(ASSIGNED TASK)
Would you pull out every line of the material that contains the string "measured"?

(EXTRACTED ENTRIES)
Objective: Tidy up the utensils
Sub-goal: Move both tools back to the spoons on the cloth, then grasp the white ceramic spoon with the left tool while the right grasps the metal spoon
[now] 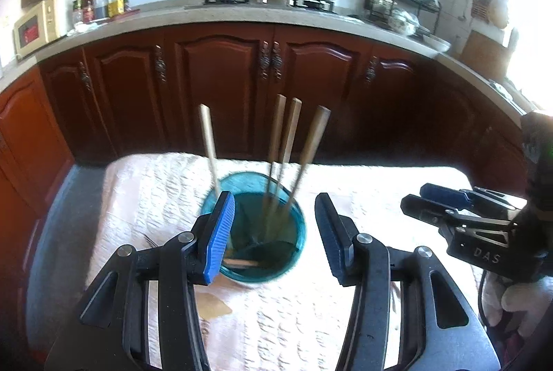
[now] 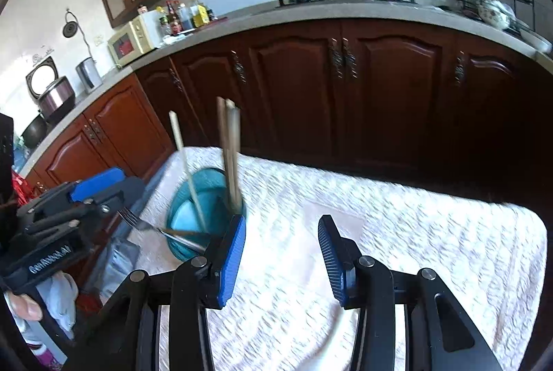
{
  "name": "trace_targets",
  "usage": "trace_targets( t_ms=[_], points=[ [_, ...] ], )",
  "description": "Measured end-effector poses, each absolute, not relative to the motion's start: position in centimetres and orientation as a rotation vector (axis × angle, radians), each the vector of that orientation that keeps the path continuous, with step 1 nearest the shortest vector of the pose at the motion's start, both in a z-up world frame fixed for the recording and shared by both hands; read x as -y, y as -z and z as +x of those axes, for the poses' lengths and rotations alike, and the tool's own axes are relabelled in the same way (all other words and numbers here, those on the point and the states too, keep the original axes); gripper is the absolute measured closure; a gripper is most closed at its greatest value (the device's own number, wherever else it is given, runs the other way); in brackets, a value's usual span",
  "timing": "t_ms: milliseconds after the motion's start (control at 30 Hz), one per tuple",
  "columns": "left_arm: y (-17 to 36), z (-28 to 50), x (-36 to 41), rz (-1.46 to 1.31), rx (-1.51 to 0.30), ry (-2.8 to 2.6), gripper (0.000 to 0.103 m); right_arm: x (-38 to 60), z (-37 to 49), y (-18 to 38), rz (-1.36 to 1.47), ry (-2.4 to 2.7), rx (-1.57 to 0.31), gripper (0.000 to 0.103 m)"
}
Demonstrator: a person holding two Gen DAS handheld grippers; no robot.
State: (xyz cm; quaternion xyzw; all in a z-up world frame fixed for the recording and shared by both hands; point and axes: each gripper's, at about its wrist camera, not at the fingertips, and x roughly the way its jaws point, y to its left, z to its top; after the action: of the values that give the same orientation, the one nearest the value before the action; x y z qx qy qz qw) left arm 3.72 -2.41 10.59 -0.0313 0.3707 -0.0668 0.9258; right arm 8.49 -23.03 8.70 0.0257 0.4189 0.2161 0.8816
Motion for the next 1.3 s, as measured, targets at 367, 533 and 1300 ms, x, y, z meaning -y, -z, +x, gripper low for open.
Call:
trace_targets(
  t_ms=[367,533,1300],
  points=[
    [-6.0,3.4,6.6,-0.11,-0.896,0.266,0.055,31.7,6.6,-0.3,0.08,-0.278,-1.079,0.061],
    [-4.0,3.3,8.9,-0.089,-0.957,0.32,0.055,33.0,6.5,4.1,0.094,-0.272,-1.172,0.071],
    [3.4,5.3,15.0,-0.031,-1.137,0.461,0.055,38.5,5.4,7.3,0.133,-0.183,-1.18,0.098]
  ],
)
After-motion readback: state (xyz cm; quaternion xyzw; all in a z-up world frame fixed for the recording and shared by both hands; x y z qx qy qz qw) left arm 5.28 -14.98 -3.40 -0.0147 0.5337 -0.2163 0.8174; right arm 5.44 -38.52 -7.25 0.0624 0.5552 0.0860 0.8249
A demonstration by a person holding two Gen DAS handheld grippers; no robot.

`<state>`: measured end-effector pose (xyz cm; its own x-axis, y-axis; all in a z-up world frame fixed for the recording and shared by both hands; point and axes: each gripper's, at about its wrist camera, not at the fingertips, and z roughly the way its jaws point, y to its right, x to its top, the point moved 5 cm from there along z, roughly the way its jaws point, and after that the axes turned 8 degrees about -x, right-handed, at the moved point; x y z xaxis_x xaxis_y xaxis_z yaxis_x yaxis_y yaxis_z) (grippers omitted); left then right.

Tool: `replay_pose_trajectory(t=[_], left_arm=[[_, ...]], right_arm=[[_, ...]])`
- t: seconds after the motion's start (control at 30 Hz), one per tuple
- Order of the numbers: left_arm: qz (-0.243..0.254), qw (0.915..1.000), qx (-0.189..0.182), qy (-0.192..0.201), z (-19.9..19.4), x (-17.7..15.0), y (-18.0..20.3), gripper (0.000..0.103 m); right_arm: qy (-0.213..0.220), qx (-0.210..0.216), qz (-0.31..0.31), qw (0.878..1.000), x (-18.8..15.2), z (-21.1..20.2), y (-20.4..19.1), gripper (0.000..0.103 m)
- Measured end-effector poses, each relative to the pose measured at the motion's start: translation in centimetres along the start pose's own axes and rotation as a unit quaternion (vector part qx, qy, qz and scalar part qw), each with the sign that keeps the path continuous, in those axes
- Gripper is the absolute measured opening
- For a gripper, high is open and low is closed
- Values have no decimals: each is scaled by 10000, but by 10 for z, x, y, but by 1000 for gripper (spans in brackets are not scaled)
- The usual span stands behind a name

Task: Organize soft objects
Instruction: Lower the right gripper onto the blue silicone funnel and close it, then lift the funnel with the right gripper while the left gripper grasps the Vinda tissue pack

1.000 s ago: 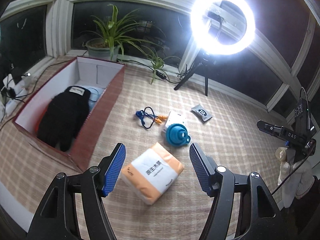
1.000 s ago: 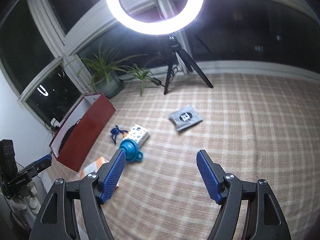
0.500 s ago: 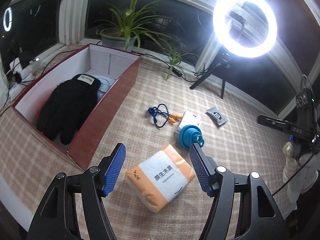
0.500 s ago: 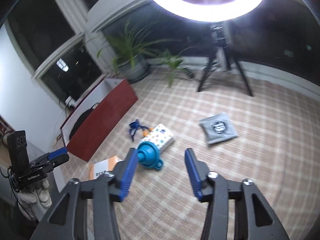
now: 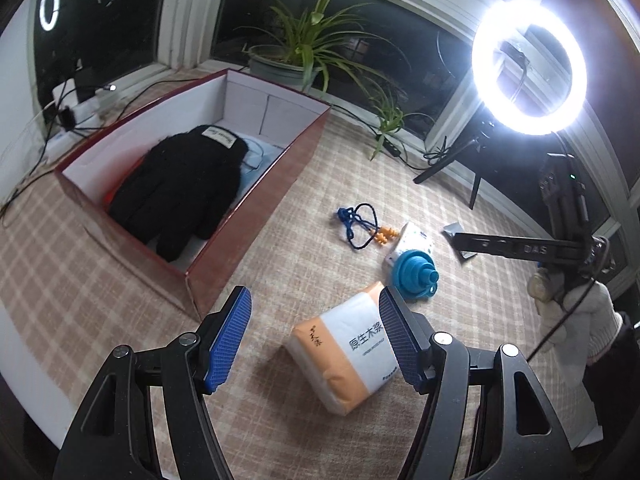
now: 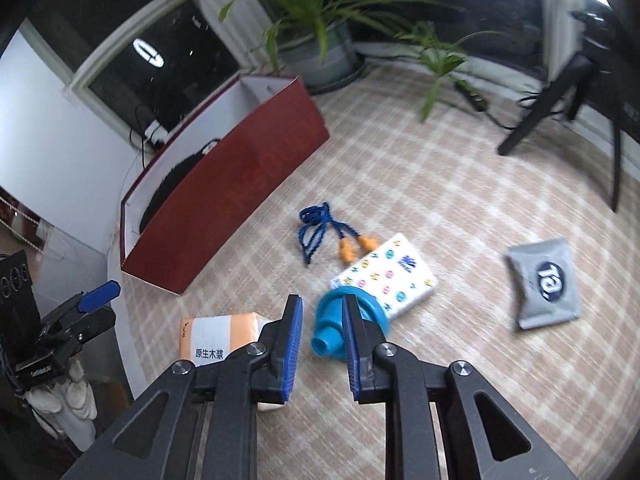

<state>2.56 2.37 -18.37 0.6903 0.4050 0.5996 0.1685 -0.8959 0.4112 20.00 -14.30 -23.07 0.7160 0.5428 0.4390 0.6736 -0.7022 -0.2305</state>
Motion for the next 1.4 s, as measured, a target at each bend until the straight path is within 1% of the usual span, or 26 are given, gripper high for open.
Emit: replay_pose_trajectory(t=[0.23, 0.37, 0.5, 0.53, 0.8, 0.9, 0.97, 1.1, 1.17, 1.2, 1.27, 1.33, 1.4], left_arm=[[-50, 10000, 15, 4, 0, 0, -3, 66], [-5, 10000, -2, -13, 2, 2, -1, 66], [38, 10000, -32, -47, 5, 3, 2, 66], [43, 10000, -42, -56, 6, 3, 3, 66], [223, 9996, -133, -114, 14, 10, 15, 66], [331, 9992, -187, -157, 19, 11, 24, 66], [398, 9987, -236, -197, 24, 12, 29, 66], [534, 9977, -316, -288, 32, 11, 41, 66], [617, 9969, -344, -340, 37, 12, 47, 66], [680, 9963, -364, -378, 41, 13, 52, 66], [797, 9950, -408, -435, 47, 14, 59, 66], [985, 9929, -436, -508, 54, 17, 68, 66], [1183, 9903, -460, -571, 62, 19, 78, 66]], right_arm=[[-267, 105, -281, 9992, 4, 27, -23, 17], [-367, -8, -485, 9981, 2, 37, -31, 17], [-504, -168, -592, 9968, -6, 43, -28, 17], [-524, -200, -602, 9966, -8, 43, -27, 16], [-387, -342, -536, 9972, -27, 12, 2, 15], [-340, -561, -445, 9969, -37, 1, 19, 15], [-300, -798, -268, 9960, -45, -8, 38, 15], [-178, -802, 103, 9966, -60, -23, 60, 16], [-34, -906, 227, 9956, -67, -33, 69, 16], [-2, -902, 263, 9956, -68, -34, 71, 18], [95, -829, 365, 9958, -74, -40, 76, 29], [176, -988, 425, 9940, -80, -42, 82, 51], [350, -1135, 499, 9917, -87, -46, 86, 54]])
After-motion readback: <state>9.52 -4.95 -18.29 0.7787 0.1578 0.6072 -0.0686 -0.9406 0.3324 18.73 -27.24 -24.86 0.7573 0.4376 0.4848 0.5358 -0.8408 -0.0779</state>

(ANSWER BOX)
  "description": "Measured end-effector poses, each absolute, not relative to the motion's start: position in centimetres and orientation as a rotation vector (axis × angle, radians), each the vector of that orientation that keeps the path continuous, with step 1 nearest the shortest vector of the pose at the motion's start, both in a z-up world frame fixed for the recording and shared by both hands; read x as -y, y as -z and z as +x of those axes, for the poses' lengths and rotations alike, and the tool's own axes are relabelled in the same way (all other words and numbers here, those on the point and the states too, keep the original axes); gripper is the absolute measured closure; a gripper is most closed at its greatest value (the device's own number, wherever else it is given, runs the other way); in brackets, a value's usual span",
Motion for the next 1.3 s, as measured, targets at 367, 533 and 1300 ms, x, y, z meaning -y, -z, +x, gripper low for open.
`<state>`: measured end-effector pose (xyz cm; its own x-axis, y-axis; all in a z-up world frame fixed for the recording and shared by both hands; point and axes: each gripper's, at about its wrist camera, not at the fingertips, and z roughly the way its jaws point, y to its right, x to its top, the point moved 5 cm from there along z, roughly the way its jaws point, and after that the axes turned 8 degrees about -x, right-handed, at the moved point; x y z xaxis_x xaxis_y xaxis_z yaxis_x yaxis_y yaxis_z) (grippers omitted); left then right.
- Measured end-effector poses, each relative to the pose measured at the motion's start: translation in centimetres along the start pose's own axes and rotation as a unit quaternion (vector part qx, qy, qz and scalar part qw), each with the sign that keeps the path continuous, in those axes
- Gripper is the absolute measured opening
Motion for the next 1.4 s, as measured, a target at each bend until the straight path is within 1% of the usual span, or 26 are given, gripper high for open.

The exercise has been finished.